No answer. Then a tap-tap-tap on the floorboards and a soft whine from the bedroom door. Wilson. “Okay, boy, coming,” I say, managing to put one foot on the floor while still lying flat on my back. The effort required to sit up almost undoes me, but I manage it. Wilson is delighted and prances around my feet while I try to imagine making it to the front door without puking.
I shuffle down the hall and outside into a rose-red sunset, the kind where the clouds seem to be glowing from internal fires. Wilson investigates the yard, occasionally lifting a leg to mark his territory, while I sit on my front steps and endure being somewhere between drunk and hungover. Dimly I note that Marisa’s car is gone, although there are tire tracks in my front yard, raw gouges veering away from the driveway and then sharply back toward it. My car remains where I parked it, but now it sports a bright, jagged scar on the passenger door. Marisa must have keyed it on her way out. Uncharitably I think that maybe I should have let Susannah hit her with the poker. That reminds me that Susannah is gone too.

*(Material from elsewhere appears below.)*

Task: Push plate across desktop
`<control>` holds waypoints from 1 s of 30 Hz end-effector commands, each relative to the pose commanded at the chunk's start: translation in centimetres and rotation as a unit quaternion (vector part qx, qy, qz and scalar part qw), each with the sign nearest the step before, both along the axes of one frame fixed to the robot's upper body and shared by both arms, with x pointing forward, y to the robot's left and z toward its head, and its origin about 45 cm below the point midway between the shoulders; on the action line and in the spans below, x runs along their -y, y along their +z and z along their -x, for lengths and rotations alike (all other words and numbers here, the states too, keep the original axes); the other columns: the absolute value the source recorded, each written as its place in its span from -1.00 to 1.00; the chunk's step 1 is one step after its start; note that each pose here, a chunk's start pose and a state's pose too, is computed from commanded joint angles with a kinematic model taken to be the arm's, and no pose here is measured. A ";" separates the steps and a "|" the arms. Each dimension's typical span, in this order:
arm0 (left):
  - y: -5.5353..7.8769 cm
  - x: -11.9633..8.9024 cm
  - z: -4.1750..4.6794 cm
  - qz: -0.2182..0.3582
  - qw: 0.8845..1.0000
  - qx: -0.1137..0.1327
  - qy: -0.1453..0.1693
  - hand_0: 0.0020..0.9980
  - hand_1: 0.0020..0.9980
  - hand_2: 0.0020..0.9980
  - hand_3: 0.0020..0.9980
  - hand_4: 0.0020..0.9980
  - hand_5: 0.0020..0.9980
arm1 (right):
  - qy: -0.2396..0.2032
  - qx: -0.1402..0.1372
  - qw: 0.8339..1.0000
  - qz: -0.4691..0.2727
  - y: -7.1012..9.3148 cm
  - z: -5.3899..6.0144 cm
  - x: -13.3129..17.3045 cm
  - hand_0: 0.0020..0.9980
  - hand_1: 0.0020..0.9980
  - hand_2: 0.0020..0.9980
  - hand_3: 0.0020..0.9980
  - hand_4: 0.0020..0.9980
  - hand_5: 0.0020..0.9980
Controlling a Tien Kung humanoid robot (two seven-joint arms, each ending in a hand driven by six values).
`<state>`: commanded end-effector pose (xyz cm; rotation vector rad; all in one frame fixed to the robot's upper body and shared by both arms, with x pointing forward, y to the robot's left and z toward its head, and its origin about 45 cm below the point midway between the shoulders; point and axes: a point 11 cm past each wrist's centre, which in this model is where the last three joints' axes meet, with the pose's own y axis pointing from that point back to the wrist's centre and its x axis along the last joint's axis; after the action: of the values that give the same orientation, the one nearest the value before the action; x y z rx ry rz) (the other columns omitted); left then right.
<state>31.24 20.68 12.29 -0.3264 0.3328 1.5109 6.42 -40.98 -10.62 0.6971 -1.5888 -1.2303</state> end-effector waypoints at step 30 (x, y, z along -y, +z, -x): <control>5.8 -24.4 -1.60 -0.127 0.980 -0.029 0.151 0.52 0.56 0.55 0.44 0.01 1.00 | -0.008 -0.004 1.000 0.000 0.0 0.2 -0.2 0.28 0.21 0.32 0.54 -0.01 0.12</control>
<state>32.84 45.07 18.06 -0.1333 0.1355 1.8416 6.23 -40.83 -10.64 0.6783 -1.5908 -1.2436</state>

Where did she go? And how?
Wilson finally finishes, and after I take him inside and feed him, I see the Post-it note on the television: Gone running, coming back. I shouldn’t be surprised; when Susannah is pissed off, her reaction is to go exercise herself to exhaustion. And despite everything, I smile—only my sister would leave a note assuring me that she is gone only temporarily, that she is planning to return.

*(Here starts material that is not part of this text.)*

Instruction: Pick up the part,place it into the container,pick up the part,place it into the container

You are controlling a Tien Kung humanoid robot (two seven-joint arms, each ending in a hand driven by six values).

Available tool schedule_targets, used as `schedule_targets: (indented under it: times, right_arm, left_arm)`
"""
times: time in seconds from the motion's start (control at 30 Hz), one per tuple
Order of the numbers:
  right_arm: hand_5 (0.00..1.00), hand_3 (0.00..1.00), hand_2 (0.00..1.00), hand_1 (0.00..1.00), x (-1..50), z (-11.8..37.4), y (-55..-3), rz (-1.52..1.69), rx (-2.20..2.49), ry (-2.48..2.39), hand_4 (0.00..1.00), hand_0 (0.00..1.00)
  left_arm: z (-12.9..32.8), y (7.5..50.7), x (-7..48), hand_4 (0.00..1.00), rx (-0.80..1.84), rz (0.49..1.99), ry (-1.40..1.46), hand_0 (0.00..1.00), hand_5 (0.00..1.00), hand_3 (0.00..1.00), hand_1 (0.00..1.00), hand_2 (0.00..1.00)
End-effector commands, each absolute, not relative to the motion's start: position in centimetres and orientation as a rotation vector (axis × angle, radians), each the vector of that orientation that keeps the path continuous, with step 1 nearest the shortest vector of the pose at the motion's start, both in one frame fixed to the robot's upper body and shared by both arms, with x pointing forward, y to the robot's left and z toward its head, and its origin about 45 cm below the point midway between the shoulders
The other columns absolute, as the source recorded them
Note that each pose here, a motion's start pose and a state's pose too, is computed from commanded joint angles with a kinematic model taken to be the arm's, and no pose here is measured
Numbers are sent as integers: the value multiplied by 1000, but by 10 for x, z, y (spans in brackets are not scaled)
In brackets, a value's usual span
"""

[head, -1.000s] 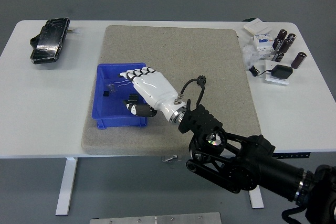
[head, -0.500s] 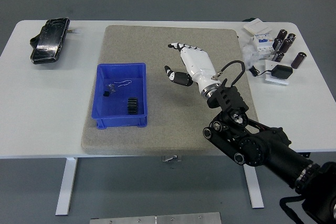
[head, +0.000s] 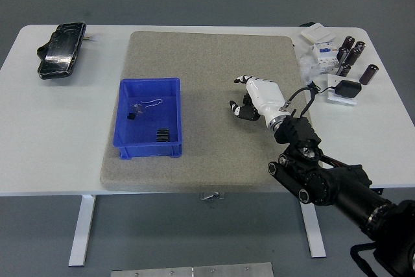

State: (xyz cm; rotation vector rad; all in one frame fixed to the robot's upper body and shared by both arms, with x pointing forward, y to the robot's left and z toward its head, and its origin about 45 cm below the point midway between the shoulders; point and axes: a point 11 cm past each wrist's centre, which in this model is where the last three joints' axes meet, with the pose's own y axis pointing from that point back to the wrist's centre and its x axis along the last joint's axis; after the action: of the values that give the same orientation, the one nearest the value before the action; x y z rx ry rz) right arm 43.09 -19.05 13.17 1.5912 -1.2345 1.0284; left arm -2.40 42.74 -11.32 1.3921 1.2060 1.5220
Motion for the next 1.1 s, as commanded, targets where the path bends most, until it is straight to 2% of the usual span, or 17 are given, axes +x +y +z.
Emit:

I wander into the kitchen and see an empty fifth of bourbon in the trash can, which about makes me gag. I need to eat something, but toasting a bagel seems too complicated, let alone cooking dinner, so I settle for a dry bowl of Crispix and a cup of instant coffee.
I’m chewing a mouthful of cereal and contemplating another cup of coffee when my phone rings. Susannah. I look around the den for my phone and find it on the table next to the front door. I don’t recognize the number, but Susannah constantly loses cell phones and gets new ones. “Hello?”
“Hi, Ethan,” Marisa purrs in my ear. “Miss me?”
I almost scream. Instead, I jab my finger at the phone, ending the call. Then I block the number.
I’m on my way back to my bowl of Crispix when there’s a ding, like when my phone alerts me to a text. But it’s not my phone, which is still in my hand. Another ding. I slide my phone into my pocket and look around the den some more, checking under a Moby-Dick paperback on the coffee table, scanning the furniture. A third ding leads me to the sofa, where behind a cushion I find a newer-model iPhone encased in a pop-art-swirl OtterBox. I don’t even have to read the messages on the locked screen to know whose phone it is. But when I press the home button to see the texts, I almost drop the phone.
The first text at the top of the list is from Mom.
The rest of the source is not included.